Его коллега по отделу, белокурый атлет, как-то заметил его бледность и посоветовал купаться по воскресеньям в озере, жариться на солнце. Но ледяная лень тяготела над Францем, а вдобавок; досужий час значил час с Мартой. Она же принимала его бледность за тот пронзительный недуг, которым сама болела, за белый жар неотвязной мысли. Ее радовало, когда, иногда в присутствии Драйера, Франц, встретив ее взгляд, начинал сжимать и разжимать руки, ломать спички, теребить что-нибудь на столе. Ей казалось тогда, что ее лучи пронзают его насквозь, и что кольни она его острым лучом в ту напряженно сжатую частицу его души, где таится сдержанный образ убийства, эта частица взорвется, пружина соскочит, и он мгновенно ринется. Зато ее раздражало, когда не ею, не ее взглядом и словом, бывал потрясен Франц. Она пожимала плечами, слушая его бормотание:

– Пойми же, он сумасшедший, – повторял Франц. – Я знаю, что он сумасшедший…

– Пустяки. Не сумасшедший, а просто так, с бзиком. Это нам даже выгодно. Перестань, пожалуйста, дергаться.

– Но это ужасно, – настаивал Франц, – ужасно жить в квартире, где хозяин душевнобольной. Вот почтальон тоже подтверждает. Я не могу…

– Перестань же. Он совсем тихий. У него больная жена…

Франц тряс головой.

– …Ее никогда не видно… мне это не нравится. Ах, это все так неприятно…

– Глупый! Это нам выгодно. Никто за нами не следит, не вынюхивает. Мне кажется, что нам очень повезло в этом смысле.

– Бог знает, что у них происходит в комнате, – вздохнул Франц. – Такой там бывает странный шум, не то смех, не то… Я не знаю, – вроде… кудахтанья…

– Ну, довольно, – тихим голосом сказала Марта.

Он замолчал, опустив одно плечо ниже другого.

– Милый, милый, – заговорила она уныло и бурно. – Разве это все важно? Разве ты не чувствуешь, что дни идут, – а мы все мечемся, не знаем, что предпринять. Ведь этак мы себя доведем до того, что в один прекрасный день просто набросимся, разорвем, растопчем… нельзя так тянуть.
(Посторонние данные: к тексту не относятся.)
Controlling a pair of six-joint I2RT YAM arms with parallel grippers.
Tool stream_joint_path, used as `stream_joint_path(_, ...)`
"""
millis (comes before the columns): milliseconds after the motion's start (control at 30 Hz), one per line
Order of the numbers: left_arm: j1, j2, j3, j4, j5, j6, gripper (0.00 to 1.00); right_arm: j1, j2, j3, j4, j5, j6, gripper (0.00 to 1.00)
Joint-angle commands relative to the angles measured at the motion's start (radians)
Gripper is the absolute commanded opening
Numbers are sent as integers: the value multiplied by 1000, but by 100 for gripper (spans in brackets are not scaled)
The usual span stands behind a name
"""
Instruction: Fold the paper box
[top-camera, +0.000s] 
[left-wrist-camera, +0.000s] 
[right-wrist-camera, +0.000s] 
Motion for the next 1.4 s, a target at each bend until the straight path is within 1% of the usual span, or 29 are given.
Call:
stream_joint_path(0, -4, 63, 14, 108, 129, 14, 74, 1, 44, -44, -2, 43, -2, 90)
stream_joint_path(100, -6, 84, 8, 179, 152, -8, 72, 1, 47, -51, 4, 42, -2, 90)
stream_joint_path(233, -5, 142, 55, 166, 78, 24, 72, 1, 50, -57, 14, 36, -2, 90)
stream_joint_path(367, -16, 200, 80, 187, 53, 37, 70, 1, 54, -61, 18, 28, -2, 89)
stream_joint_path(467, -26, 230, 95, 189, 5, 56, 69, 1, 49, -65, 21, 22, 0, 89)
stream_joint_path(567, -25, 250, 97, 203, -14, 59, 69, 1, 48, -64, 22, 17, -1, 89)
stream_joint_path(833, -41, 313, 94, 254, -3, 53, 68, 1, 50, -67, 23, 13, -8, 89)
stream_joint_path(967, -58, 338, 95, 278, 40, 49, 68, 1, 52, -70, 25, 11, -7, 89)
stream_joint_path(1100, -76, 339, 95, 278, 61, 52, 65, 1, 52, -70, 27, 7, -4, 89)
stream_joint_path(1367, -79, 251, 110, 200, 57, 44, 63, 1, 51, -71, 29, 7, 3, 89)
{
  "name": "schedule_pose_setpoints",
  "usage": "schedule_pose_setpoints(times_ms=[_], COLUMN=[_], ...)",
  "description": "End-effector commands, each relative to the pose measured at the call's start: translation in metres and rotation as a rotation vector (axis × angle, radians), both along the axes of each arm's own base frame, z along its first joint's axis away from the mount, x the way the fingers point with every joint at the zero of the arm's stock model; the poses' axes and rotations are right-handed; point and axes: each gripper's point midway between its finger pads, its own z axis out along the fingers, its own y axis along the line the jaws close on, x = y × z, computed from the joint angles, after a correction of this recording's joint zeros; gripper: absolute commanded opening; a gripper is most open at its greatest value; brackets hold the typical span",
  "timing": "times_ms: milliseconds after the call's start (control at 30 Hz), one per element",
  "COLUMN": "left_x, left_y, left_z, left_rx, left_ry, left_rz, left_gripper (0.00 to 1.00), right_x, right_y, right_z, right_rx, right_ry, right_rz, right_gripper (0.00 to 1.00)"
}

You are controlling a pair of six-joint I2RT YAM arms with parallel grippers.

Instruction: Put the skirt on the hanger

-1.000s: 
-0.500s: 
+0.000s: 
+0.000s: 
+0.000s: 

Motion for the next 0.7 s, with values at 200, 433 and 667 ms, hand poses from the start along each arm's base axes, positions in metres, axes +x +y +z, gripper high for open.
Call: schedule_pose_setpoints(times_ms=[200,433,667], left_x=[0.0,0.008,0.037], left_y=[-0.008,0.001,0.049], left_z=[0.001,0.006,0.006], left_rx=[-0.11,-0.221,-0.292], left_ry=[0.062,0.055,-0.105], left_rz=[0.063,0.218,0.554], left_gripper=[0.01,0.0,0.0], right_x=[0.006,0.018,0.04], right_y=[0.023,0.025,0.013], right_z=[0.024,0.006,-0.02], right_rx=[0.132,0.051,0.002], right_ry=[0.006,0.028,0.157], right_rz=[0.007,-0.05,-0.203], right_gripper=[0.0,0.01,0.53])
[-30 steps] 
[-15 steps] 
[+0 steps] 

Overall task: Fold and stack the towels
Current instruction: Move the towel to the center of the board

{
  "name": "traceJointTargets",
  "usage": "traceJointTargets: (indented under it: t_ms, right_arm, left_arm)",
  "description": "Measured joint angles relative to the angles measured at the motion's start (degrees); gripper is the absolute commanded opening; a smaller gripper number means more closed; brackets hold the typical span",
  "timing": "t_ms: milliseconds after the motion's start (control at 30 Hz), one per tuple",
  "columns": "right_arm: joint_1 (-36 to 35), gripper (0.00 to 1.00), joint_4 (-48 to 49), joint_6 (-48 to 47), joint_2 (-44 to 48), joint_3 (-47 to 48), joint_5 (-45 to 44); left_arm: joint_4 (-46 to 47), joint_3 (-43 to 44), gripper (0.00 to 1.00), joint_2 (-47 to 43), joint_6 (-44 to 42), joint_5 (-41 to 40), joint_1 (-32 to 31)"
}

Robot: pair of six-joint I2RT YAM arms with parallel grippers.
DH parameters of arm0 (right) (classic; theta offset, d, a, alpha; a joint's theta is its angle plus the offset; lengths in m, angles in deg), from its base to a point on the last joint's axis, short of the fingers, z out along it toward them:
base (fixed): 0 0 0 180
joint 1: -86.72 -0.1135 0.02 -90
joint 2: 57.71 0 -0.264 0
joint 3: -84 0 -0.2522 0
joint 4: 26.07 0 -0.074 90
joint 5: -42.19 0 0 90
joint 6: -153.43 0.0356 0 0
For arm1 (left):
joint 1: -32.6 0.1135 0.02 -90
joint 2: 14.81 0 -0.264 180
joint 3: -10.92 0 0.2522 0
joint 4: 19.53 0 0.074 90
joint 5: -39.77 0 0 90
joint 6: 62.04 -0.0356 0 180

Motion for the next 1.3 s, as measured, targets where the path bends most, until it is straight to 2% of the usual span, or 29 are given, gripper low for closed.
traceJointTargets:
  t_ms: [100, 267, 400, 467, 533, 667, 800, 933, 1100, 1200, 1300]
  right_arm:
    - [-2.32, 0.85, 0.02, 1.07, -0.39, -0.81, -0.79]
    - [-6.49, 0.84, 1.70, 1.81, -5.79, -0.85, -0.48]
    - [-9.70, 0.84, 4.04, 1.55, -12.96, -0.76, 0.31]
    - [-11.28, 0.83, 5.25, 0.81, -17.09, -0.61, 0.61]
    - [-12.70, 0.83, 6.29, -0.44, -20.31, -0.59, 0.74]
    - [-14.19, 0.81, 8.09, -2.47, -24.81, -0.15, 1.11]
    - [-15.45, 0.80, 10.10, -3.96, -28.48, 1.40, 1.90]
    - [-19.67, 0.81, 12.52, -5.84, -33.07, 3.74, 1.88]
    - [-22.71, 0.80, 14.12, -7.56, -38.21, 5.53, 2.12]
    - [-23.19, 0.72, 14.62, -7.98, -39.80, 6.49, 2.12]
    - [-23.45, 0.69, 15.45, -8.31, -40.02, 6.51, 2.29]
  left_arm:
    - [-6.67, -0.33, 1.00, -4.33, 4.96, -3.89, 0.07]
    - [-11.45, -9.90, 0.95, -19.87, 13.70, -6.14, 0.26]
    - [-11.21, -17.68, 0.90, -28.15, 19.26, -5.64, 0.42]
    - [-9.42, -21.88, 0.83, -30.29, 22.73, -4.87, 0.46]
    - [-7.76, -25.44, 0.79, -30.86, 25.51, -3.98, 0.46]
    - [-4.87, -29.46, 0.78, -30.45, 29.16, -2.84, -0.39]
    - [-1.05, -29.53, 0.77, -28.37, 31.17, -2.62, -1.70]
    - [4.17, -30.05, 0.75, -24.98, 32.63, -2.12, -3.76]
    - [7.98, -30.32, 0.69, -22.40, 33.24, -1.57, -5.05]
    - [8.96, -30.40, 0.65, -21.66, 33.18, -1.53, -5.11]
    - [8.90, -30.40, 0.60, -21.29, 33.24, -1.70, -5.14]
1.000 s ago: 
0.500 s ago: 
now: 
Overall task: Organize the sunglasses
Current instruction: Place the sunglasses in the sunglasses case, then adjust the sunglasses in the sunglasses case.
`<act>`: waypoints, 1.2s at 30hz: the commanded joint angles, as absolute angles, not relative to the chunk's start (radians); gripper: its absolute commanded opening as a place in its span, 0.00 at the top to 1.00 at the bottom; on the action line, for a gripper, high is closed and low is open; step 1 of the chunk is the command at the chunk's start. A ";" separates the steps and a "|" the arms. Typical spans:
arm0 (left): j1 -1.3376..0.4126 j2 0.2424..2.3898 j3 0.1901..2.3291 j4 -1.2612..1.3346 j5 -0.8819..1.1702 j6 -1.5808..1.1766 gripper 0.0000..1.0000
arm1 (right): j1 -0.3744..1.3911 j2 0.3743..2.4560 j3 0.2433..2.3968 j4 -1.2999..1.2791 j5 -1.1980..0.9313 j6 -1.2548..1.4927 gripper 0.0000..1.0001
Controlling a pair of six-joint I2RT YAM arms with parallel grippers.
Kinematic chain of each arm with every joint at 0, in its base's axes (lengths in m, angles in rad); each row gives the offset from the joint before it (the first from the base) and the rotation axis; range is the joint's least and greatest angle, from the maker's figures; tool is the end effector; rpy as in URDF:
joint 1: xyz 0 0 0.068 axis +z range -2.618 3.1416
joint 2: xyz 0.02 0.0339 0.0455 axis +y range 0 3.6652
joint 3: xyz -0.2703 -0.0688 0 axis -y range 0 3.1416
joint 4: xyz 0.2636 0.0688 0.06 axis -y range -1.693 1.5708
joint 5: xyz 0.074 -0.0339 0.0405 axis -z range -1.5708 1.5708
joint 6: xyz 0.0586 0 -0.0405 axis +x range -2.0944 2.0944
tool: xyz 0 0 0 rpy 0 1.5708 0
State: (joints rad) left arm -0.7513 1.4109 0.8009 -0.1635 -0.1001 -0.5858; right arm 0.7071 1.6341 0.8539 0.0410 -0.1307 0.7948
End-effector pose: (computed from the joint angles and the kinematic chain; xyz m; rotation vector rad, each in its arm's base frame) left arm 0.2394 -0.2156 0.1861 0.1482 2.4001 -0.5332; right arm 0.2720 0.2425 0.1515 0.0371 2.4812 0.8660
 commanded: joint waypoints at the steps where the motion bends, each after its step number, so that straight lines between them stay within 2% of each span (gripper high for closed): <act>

Надо что-нибудь придумать. И знаешь… – Она понизила голос почти до шепота. – …Знаешь, он последнее время такой живой, невозможно живой…

Она была права. Жизнь в Драйере так и пылала. Так действовали на него запах цветущих лип, солнце, игра в теннис, сложный круговорот дел. Кроме того, у него было увлечение. До поры до времени он решил скрыть это увлечение от жены, хотя, правда, раза три намекал на какое-то особое, необыкновенное дело. Но и то сказать: как бы он объяснил ей, чем увлекся? Невозможно. Сочла бы за пустую прихоть. Пожилой Пигмалион и дюжина электрических Галатей. Они уже оживали, оживали… Жена бы сказала: «Занимаешься чепухой». Да, – но какая чудесная чепуха… Он улыбнулся, подумав, что и у нее, небось, свои причуды. Перед тем как лечь спать, например, розовая вода и лед. И не только уход за лицом, но и всякие упражнения, уроки ритмической гимнастики, – чуть ли не каждый день. Он улыбнулся опять и тростью простучал по частоколу. Шел он по солнечной стороне улицы. Его спутник – чернявенький изобретатель – все намекал, что недурно бы перейти на теневую панель. Но Драйер не слушал. Если ему приятно солнце, той другим оно должно быть приятно тоже. «Еще довольно далеко, – вздохнул его спутник, – вы непременно хотите пешком?» – «С вашего разрешения», – рассеянно поклонился Драйер и малость ускорил шаг. Он теперь думал о том, как весело жить, как все любопытно в жизни. Вот сейчас, например, ведут его смотреть на что-то весьма занятное. Останови он прохожего и спроси: «А угадай-ка, милый, на что я иду смотреть и почему должен пойти», – никогда бы не ответил прохожий. Мало того: все эти люди на улице, снующие мимо, ожидающие на трамвайных остановках – какое собрание тайн, поразительных профессий, невероятных воспоминаний. Вот этот, например, в котелке, с моноклем – быть может, он помнит какую-нибудь фантастическую ночь, спортивный холодок, отбитый у англичан окоп, где на углах переходов еще остались смешные надписи: Пикадилли, Бонд-стрит, Кингскросс. А не то, – яблочный запах удушливого газа, хлюпающую грязь и грохот в небе. Но почему чужого человека наделять собственным своим воспоминанием? Можно ведь предположить и всякое другое, – что прохожий этот завтра едет в Китай, или что он знаменитый сыщик, или акробат, или мастер на лыжах прыгать, или написал замечательную книгу. Ничего не известно, и все возможно.